## Task
Copy out, from the data, each line containing the string "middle".

## Given material
----------------

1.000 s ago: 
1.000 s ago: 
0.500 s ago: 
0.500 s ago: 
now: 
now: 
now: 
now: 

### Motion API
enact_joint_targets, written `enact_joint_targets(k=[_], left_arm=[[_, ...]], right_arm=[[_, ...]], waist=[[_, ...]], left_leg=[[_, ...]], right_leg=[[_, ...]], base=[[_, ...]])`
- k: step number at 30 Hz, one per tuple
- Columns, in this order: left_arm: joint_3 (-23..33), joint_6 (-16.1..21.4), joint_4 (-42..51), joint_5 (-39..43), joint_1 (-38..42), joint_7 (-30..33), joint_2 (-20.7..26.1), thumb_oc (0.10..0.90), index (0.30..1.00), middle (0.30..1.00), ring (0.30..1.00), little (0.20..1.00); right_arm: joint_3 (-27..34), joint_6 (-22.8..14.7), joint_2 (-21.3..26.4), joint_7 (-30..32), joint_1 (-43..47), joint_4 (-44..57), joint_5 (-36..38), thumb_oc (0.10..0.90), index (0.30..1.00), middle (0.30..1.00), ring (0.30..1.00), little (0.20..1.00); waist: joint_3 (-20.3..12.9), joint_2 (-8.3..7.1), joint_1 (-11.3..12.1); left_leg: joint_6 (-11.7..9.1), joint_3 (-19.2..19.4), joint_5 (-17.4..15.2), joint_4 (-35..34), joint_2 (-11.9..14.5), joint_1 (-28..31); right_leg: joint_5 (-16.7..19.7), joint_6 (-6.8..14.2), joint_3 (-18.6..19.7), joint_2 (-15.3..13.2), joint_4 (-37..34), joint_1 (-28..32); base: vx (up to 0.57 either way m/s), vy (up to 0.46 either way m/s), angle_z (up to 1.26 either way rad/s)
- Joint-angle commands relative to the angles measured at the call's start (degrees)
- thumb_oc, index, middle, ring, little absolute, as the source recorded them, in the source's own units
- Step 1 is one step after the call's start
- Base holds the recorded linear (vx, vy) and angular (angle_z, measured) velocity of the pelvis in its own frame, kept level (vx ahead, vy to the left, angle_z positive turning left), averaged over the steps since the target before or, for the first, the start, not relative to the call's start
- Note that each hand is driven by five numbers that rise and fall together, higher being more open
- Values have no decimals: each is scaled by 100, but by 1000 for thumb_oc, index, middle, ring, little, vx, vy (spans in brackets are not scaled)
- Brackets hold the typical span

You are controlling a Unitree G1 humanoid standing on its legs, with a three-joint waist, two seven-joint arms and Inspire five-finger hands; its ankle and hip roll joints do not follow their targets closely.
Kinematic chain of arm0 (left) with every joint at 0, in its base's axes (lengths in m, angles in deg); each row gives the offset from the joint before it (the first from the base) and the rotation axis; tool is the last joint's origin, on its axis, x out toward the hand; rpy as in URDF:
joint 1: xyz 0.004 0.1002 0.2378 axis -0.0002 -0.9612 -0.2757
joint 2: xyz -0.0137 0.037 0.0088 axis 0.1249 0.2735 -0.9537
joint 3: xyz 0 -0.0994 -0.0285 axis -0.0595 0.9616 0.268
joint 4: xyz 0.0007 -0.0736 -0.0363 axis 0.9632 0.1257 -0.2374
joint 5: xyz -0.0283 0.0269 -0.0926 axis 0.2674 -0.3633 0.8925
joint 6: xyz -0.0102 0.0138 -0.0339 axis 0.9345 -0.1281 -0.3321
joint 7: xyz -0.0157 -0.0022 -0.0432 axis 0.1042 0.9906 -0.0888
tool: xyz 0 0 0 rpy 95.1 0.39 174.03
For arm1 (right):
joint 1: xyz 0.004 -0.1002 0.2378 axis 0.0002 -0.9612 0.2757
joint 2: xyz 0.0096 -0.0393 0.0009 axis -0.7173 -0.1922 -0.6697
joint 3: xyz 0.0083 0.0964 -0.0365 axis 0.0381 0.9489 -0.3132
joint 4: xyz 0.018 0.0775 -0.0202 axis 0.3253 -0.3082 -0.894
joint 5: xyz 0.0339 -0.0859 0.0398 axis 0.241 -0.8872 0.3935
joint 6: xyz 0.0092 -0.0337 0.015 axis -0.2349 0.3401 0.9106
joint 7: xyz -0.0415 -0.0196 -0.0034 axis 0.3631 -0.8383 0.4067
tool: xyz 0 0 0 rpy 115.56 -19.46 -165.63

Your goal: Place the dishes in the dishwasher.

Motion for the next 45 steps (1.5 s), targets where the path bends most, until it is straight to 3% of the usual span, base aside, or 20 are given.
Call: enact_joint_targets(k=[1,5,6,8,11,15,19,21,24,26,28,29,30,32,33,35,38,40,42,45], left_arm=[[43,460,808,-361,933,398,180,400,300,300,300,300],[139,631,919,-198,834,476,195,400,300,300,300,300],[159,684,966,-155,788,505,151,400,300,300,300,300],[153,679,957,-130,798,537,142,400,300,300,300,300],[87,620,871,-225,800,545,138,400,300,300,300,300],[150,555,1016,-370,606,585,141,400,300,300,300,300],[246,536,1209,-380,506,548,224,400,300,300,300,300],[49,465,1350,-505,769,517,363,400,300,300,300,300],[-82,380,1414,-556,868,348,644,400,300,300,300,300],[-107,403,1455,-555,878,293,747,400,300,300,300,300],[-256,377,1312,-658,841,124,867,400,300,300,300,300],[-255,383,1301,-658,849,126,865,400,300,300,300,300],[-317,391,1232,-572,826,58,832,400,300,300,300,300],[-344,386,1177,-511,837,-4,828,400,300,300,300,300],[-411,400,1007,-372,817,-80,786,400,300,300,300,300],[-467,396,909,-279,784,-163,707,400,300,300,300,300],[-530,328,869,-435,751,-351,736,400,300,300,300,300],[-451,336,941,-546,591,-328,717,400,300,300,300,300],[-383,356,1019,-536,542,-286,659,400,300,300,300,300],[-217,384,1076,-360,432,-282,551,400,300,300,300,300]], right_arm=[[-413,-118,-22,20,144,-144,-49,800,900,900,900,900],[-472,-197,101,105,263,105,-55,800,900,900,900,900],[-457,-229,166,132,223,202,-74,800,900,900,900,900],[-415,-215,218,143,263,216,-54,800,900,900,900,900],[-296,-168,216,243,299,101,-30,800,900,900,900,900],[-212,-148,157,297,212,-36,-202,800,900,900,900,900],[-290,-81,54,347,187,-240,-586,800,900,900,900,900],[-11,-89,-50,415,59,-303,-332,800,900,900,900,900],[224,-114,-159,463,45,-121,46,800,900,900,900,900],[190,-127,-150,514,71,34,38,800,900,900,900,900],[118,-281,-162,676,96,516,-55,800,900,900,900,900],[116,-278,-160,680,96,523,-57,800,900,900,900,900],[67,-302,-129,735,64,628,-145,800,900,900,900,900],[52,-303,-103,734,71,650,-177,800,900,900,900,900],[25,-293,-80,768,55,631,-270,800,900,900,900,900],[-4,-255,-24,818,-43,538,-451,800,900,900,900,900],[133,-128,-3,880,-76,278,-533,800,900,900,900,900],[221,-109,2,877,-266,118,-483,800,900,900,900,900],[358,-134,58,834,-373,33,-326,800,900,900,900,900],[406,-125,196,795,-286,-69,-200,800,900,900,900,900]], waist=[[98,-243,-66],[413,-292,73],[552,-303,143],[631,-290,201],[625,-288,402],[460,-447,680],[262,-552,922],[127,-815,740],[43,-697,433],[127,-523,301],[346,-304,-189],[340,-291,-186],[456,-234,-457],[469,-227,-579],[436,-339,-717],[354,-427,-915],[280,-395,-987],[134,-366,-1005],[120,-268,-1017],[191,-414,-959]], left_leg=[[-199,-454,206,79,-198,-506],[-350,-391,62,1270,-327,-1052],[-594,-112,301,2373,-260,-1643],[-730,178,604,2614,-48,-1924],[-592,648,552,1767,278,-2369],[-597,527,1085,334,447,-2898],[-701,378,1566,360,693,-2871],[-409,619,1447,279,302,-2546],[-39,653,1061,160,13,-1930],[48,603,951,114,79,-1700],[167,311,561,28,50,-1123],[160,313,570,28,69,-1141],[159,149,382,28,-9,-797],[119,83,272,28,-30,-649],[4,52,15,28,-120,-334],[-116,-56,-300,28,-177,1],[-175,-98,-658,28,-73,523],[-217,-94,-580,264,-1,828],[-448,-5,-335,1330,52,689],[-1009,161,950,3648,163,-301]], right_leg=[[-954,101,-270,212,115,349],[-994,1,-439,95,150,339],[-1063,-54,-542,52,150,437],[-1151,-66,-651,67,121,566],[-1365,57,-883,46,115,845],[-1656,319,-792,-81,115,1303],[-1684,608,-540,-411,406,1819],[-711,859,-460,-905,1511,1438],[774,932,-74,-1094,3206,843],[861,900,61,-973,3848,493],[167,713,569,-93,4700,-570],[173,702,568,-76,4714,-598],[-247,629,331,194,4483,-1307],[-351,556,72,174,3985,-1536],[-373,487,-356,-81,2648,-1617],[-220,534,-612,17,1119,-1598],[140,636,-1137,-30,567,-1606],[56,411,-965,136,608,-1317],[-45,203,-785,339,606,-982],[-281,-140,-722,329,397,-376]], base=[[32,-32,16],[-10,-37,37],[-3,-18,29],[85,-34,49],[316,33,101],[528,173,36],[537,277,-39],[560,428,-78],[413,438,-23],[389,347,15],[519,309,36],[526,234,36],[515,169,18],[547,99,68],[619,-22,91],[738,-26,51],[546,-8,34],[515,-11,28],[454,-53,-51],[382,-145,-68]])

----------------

## Task result
- Columns, in this order: left_arm: joint_3 (-23..33), joint_6 (-16.1..21.4), joint_4 (-42..51), joint_5 (-39..43), joint_1 (-38..42), joint_7 (-30..33), joint_2 (-20.7..26.1), thumb_oc (0.10..0.90), index (0.30..1.00), middle (0.30..1.00), ring (0.30..1.00), little (0.20..1.00); right_arm: joint_3 (-27..34), joint_6 (-22.8..14.7), joint_2 (-21.3..26.4), joint_7 (-30..32), joint_1 (-43..47), joint_4 (-44..57), joint_5 (-36..38), thumb_oc (0.10..0.90), index (0.30..1.00), middle (0.30..1.00), ring (0.30..1.00), little (0.20..1.00); waist: joint_3 (-20.3..12.9), joint_2 (-8.3..7.1), joint_1 (-11.3..12.1); left_leg: joint_6 (-11.7..9.1), joint_3 (-19.2..19.4), joint_5 (-17.4..15.2), joint_4 (-35..34), joint_2 (-11.9..14.5), joint_1 (-28..31); right_leg: joint_5 (-16.7..19.7), joint_6 (-6.8..14.2), joint_3 (-18.6..19.7), joint_2 (-15.3..13.2), joint_4 (-37..34), joint_1 (-28..32); base: vx (up to 0.57 either way m/s), vy (up to 0.46 either way m/s), angle_z (up to 1.26 either way rad/s)
- thumb_oc, index, middle, ring, little absolute, as the source recorded them, in the source's own units
- Values have no decimals: each is scaled by 100, but by 1000 for thumb_oc, index, middle, ring, little, vx, vy (spans in brackets are not scaled)

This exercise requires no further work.